The cloud, according to the researchers, is a key feature of the exchange. It transforms a computation technique used to resolve water cooler disputes over pay to a secure system to train algorithms, perform market research, conduct auctions and enable new business opportunities.
Exchange in action
Here’s how it works:
Data owners – hundreds, thousands of them – encrypt their data and send it to the cloud for storage. Think of them as relatively passive sellers in the exchange. When an active buyer – usually one entity – comes along and wants to make a transaction with some of the sellers, those sellers approve the transaction by sending the buyer keys to the data.
But since those keys can decrypt the data stored in the cloud, the cloud can’t directly share the stored data with the buyer, otherwise security and privacy would be compromised.
“Instead, we want to use the keys to decrypt the data inside a multiparty computation,” says paper co-author Kim Laine, a post-doctoral researcher also in the Cryptography Research group who studies how to compute on encrypted data.

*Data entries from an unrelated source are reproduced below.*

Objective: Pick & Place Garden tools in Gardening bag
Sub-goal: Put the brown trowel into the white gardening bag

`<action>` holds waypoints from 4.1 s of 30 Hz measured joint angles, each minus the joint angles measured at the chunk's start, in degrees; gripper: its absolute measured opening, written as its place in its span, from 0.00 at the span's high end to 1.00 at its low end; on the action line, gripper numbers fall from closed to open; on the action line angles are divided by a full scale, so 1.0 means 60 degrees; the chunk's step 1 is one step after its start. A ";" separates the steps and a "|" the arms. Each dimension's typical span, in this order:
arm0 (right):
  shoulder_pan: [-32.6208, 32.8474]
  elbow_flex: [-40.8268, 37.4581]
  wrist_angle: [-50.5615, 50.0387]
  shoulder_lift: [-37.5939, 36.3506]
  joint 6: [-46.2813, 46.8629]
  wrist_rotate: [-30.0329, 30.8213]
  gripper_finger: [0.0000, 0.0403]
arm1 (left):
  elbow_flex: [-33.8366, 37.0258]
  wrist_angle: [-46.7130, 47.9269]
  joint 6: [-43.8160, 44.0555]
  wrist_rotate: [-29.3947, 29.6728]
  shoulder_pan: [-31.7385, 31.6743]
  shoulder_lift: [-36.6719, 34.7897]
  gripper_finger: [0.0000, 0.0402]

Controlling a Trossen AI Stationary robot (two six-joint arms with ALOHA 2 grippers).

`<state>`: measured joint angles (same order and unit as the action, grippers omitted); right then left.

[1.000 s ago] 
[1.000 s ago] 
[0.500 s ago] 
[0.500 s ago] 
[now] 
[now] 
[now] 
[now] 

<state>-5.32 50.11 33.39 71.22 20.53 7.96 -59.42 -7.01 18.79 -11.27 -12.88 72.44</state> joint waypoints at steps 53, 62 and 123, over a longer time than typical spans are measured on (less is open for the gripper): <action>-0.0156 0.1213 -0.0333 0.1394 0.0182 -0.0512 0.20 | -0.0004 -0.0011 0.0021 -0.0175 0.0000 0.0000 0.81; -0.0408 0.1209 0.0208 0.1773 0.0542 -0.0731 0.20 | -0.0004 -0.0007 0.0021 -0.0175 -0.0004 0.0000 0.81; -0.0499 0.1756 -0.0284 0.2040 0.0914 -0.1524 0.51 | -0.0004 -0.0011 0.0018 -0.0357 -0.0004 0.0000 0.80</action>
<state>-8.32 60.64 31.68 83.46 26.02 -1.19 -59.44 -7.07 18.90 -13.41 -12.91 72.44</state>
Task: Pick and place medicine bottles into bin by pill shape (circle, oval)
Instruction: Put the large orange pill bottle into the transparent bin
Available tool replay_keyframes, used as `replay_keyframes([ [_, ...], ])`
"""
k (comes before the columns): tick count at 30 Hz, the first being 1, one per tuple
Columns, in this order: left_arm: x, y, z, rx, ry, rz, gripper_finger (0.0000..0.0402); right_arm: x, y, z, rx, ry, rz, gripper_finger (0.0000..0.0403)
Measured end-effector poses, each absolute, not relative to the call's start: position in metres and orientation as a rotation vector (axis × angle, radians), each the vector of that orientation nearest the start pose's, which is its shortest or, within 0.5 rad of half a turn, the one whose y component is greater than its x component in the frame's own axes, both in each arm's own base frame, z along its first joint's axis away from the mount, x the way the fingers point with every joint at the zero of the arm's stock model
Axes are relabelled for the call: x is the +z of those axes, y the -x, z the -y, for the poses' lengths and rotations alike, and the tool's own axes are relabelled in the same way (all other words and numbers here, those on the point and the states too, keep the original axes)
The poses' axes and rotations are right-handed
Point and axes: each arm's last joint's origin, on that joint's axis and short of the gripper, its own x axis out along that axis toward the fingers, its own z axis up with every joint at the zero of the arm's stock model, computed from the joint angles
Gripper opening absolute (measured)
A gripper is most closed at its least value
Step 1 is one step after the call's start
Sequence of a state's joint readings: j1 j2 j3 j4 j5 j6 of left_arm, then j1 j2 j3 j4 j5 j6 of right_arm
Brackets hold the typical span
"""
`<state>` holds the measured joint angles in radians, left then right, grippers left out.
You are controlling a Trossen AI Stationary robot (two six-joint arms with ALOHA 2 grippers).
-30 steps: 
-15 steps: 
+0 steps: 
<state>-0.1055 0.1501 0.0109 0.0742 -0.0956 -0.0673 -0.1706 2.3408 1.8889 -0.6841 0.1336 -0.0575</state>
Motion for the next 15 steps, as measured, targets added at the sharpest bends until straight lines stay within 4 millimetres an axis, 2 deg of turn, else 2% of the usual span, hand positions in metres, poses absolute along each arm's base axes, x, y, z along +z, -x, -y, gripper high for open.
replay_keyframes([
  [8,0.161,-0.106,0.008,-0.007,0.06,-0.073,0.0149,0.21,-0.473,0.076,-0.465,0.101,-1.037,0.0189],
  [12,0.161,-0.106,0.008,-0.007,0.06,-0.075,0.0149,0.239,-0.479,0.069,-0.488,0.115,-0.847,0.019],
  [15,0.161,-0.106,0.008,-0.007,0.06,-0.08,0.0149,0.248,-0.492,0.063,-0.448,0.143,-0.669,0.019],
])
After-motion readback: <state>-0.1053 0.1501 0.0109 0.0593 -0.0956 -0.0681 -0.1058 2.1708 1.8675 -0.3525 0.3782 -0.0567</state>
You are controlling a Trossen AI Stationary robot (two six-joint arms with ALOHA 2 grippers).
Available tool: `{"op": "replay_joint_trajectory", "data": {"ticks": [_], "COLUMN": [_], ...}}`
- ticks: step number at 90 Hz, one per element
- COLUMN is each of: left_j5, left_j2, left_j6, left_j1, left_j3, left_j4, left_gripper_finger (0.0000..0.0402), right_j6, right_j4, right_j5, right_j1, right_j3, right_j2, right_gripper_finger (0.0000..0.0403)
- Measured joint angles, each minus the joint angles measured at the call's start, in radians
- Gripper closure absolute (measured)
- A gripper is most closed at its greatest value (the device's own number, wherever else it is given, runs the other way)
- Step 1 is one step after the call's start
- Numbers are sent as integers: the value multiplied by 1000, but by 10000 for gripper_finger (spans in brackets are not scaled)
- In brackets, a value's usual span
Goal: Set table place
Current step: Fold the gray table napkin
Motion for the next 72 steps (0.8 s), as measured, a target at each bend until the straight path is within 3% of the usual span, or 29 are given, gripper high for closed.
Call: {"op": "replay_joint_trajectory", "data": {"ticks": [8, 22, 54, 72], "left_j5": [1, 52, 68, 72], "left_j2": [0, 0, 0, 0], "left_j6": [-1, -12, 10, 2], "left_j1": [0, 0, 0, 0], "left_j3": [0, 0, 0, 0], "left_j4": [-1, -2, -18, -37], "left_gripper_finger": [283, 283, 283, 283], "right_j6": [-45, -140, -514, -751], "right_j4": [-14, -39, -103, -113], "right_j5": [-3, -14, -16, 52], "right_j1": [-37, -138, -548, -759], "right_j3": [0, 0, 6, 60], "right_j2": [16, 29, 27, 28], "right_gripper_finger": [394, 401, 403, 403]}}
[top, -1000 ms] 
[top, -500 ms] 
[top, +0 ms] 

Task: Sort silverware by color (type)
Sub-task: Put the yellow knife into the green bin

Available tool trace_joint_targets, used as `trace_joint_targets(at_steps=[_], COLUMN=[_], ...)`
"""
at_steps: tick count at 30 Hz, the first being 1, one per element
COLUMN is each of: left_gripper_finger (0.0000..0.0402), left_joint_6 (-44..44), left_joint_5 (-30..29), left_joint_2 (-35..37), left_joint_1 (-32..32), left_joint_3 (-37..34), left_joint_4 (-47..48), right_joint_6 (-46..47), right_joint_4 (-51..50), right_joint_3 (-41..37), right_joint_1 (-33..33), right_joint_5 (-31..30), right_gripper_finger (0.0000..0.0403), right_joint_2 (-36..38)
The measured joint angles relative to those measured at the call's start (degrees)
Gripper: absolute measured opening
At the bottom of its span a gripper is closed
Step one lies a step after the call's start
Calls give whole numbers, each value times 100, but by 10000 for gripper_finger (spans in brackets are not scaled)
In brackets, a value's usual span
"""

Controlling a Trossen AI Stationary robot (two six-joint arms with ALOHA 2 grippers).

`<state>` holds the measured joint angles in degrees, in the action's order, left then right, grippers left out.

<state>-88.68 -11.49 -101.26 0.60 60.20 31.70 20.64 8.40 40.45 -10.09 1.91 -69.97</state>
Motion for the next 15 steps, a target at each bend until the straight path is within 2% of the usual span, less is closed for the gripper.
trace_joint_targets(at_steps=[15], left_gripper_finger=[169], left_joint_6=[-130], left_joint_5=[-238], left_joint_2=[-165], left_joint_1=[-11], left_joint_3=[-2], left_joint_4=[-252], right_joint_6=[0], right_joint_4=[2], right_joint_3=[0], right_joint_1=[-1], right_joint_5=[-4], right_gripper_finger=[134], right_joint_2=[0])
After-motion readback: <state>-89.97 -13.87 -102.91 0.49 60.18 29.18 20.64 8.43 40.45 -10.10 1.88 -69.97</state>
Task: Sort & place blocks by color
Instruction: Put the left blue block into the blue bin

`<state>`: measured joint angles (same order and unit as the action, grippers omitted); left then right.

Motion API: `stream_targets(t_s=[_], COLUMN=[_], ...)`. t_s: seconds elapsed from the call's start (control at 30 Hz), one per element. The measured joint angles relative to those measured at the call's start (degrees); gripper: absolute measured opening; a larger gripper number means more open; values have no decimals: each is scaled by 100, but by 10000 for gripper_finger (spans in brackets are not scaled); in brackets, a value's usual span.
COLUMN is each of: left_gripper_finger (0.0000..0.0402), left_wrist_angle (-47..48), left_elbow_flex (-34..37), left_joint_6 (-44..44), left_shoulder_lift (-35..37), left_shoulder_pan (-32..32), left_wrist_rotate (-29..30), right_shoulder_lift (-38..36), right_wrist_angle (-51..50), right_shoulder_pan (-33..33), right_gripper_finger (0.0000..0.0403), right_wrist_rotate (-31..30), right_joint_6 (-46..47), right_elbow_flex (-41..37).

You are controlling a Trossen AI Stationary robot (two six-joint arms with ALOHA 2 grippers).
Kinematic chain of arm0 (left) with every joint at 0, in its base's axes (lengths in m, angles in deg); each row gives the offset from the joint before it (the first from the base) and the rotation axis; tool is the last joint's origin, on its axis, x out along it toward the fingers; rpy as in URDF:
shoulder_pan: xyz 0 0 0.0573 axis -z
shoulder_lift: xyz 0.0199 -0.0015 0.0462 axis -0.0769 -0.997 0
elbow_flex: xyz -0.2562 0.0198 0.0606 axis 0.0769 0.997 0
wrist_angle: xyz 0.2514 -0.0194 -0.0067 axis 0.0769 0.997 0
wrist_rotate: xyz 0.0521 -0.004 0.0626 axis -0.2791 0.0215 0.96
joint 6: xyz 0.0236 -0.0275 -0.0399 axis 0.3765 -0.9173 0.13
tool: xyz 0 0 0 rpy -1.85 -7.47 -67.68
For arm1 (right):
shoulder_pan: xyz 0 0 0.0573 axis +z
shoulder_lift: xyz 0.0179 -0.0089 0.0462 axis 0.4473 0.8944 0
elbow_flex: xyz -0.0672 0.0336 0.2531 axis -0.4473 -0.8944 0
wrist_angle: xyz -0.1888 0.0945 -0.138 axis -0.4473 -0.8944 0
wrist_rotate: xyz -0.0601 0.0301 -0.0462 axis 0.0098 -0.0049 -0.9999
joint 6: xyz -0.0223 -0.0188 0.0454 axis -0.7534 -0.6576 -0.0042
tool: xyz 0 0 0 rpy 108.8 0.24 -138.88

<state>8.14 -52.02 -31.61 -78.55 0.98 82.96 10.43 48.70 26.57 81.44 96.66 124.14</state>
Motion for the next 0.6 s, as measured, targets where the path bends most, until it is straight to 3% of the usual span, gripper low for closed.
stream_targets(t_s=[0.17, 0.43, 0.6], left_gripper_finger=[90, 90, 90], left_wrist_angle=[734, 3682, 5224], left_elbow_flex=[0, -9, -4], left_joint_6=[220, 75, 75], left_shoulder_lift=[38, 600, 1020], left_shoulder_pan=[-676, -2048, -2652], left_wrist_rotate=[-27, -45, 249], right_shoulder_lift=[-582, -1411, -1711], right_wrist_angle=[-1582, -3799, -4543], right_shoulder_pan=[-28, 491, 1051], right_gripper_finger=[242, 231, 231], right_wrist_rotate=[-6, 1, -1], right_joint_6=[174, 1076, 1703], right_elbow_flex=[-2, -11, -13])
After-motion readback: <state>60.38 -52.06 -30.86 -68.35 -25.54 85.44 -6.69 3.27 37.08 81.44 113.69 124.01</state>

Doing so unencrypts the data for a computation “without actually revealing anything to anyone except the result” of the computation.
All of the computation is performed in the cloud, and the computation itself is encrypted in such a way that not even the cloud knows what is being computed, which protects any of the buyer’s data used in the computation such as a proprietary algorithm. If everything goes as expected, the cloud reveals the decrypted results to the interested parties.
Set up this way, according to the researchers, the data exchange is secure provided that the cloud itself follows the rules and nothing more.
Test driving data
Here’s another advantage to the system: It’s costly to purchase data, and researchers with limited budgets need to make sure it is worth it. The exchange, Gilad-Bachrach explains, offers a way for a buyer to “test drive” a portion of the sellers’ data and thus make an informed decision over whether to buy the keys to unlock the full dataset.
Consider researchers at a pharmaceutical company who are developing a machine learning model that combs through genomes to determine individuals’ risk of various diseases. To improve the model and further study it, the researchers are interested in buying access to a medical center’s bundle of anonymized patient genomes, but only if the bundle contains distinctly different data than what the researchers have already used.
“We call this ‘can we test drive your data’ because why would you buy anything without knowing what you are buying,” says Laine. “But the problem with data is you can’t just show it.”
The secure data exchange system allows the researchers to perform a statistical analysis on a portion of the medical center’s anonymized genetic data that reveals how much it differs from the data already used to build the disease-prediction algorithm. After this test drive, the researchers can decide whether to buy the keys to the full bundle.
“What we are trying to build,” Gilad-Bachrach says, “is a mechanism by which you can say, ‘Look, I am interested in your data, but I want to verify it is really what I need before I purchase it.’”
Real world applications
In another use of the exchange, a medical center could compare the outcomes of its treatment plan for pneumonia with the outcomes of treatment plans used at other medical centers without any one medical center revealing what treatment plan it uses. That avoids the risk of getting called out for using a less effective treatment.
Individuals could even use the exchange as a marketplace to sell researchers access to their encrypted genetic data for algorithm training. Ultimately, Laine notes, the researchers might develop an algorithm that uses the exchange to communicate to participants whether or not their genome contains a specific mutation related to a health concern such as heart disease or cancer.
“If you are a match,” notes Laine, “you can decide if you want to contact the research group.”
It’s a research project for now. But the team aims to publicly release the library, or tools, needed to implement the secure data exchange in the near future.